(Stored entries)
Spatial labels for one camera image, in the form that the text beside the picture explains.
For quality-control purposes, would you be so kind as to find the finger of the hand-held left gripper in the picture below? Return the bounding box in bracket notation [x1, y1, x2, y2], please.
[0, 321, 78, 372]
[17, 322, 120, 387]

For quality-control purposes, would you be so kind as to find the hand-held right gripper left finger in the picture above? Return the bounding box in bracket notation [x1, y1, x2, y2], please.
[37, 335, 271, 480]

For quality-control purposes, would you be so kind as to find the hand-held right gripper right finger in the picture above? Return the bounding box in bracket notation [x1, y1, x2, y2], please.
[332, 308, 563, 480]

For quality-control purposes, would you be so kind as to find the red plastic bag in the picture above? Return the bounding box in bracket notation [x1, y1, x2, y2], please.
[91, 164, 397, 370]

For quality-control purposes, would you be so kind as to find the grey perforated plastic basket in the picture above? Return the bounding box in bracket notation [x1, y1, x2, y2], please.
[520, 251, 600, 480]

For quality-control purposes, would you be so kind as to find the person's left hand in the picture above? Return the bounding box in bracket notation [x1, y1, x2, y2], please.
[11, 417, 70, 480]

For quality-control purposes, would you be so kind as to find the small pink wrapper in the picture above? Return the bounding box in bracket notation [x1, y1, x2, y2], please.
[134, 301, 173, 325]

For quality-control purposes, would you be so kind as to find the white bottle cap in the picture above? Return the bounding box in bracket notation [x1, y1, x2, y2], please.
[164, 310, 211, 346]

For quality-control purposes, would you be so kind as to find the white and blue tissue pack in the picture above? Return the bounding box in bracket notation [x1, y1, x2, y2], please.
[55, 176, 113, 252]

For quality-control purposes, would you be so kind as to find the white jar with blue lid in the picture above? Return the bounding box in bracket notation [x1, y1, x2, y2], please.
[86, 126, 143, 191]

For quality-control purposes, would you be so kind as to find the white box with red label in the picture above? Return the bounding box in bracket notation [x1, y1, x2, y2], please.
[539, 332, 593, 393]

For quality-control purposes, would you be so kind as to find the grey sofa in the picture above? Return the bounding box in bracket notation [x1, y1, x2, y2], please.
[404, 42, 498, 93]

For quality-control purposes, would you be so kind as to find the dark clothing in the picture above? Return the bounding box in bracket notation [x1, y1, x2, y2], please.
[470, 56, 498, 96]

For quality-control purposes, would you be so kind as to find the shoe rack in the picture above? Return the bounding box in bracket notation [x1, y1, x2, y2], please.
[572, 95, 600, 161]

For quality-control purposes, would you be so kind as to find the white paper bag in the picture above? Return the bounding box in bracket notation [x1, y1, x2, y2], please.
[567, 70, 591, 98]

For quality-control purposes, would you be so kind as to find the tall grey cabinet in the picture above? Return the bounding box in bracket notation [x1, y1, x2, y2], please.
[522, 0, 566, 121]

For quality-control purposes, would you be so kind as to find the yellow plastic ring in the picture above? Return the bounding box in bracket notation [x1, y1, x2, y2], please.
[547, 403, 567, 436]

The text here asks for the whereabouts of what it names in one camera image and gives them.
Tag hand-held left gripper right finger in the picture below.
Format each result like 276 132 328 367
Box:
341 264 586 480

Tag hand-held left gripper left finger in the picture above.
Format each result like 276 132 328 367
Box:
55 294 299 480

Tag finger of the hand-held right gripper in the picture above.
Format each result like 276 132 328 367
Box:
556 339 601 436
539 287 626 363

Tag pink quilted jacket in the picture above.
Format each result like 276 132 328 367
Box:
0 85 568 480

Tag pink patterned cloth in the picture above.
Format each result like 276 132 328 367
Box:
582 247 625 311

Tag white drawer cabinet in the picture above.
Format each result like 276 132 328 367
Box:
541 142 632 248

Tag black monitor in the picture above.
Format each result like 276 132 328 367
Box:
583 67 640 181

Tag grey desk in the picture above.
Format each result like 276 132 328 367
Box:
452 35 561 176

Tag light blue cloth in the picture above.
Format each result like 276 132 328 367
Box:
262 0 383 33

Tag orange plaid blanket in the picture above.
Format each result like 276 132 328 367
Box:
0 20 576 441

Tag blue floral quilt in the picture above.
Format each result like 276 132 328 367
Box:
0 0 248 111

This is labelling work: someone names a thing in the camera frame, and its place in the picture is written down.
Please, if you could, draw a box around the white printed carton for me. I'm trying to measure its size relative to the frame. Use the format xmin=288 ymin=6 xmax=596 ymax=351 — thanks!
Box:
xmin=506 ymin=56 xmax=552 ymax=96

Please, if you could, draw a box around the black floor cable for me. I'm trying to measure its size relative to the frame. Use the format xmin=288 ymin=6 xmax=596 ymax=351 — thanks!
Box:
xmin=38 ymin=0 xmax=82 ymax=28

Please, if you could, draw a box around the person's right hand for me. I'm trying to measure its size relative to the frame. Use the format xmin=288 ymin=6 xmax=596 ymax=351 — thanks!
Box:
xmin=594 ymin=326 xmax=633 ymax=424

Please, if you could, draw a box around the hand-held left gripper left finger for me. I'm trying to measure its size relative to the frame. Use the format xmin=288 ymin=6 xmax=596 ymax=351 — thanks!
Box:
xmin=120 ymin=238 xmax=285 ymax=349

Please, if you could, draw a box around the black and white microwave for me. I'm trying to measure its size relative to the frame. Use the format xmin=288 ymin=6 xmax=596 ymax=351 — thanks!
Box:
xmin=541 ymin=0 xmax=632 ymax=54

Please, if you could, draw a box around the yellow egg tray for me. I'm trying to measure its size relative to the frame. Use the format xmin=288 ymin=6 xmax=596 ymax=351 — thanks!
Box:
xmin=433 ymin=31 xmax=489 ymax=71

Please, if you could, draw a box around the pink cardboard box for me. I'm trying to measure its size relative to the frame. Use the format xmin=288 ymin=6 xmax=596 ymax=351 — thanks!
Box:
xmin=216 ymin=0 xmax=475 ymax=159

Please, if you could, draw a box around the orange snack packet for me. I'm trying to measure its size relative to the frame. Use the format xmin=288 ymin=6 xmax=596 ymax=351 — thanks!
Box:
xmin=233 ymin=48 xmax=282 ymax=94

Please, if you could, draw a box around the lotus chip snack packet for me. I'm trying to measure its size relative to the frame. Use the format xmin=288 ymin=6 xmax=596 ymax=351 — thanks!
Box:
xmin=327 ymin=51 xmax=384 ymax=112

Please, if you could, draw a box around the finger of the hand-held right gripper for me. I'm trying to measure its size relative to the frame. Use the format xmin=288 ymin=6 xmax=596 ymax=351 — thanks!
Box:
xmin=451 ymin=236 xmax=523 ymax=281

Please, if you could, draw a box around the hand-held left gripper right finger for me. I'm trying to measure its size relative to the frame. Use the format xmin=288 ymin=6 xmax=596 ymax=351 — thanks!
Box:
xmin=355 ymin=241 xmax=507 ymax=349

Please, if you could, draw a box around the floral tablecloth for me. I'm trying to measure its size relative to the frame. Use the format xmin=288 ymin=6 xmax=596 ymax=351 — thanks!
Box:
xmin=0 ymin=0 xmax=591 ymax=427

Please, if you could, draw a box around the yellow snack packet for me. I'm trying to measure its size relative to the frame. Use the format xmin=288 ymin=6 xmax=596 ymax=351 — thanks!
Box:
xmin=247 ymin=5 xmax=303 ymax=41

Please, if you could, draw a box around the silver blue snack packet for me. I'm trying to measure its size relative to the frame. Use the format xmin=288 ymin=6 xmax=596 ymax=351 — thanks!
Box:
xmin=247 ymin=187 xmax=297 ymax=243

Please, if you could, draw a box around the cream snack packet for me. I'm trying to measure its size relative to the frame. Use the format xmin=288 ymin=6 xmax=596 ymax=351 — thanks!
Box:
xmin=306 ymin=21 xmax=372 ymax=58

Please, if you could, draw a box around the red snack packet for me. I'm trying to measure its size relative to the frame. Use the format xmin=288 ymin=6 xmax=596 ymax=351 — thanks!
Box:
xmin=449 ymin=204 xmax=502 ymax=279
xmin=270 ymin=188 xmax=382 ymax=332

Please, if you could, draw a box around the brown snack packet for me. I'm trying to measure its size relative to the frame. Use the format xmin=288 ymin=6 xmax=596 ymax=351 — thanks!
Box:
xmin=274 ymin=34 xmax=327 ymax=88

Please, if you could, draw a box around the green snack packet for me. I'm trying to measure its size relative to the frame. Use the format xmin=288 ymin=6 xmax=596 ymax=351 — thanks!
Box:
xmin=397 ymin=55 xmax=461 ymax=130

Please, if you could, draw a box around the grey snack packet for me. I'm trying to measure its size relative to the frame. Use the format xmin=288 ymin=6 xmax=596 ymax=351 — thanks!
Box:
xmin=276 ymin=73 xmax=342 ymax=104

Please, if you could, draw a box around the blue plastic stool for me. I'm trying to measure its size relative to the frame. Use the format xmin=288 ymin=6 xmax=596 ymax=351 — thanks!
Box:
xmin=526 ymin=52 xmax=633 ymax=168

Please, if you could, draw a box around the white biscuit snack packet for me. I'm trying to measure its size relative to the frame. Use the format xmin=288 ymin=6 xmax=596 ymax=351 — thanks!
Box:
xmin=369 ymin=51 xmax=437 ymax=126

» YOUR ASSIGNMENT
For the entries above, count the lines that contain the string "camera", and state that number without further comment.

» WRITTEN ANSWER
3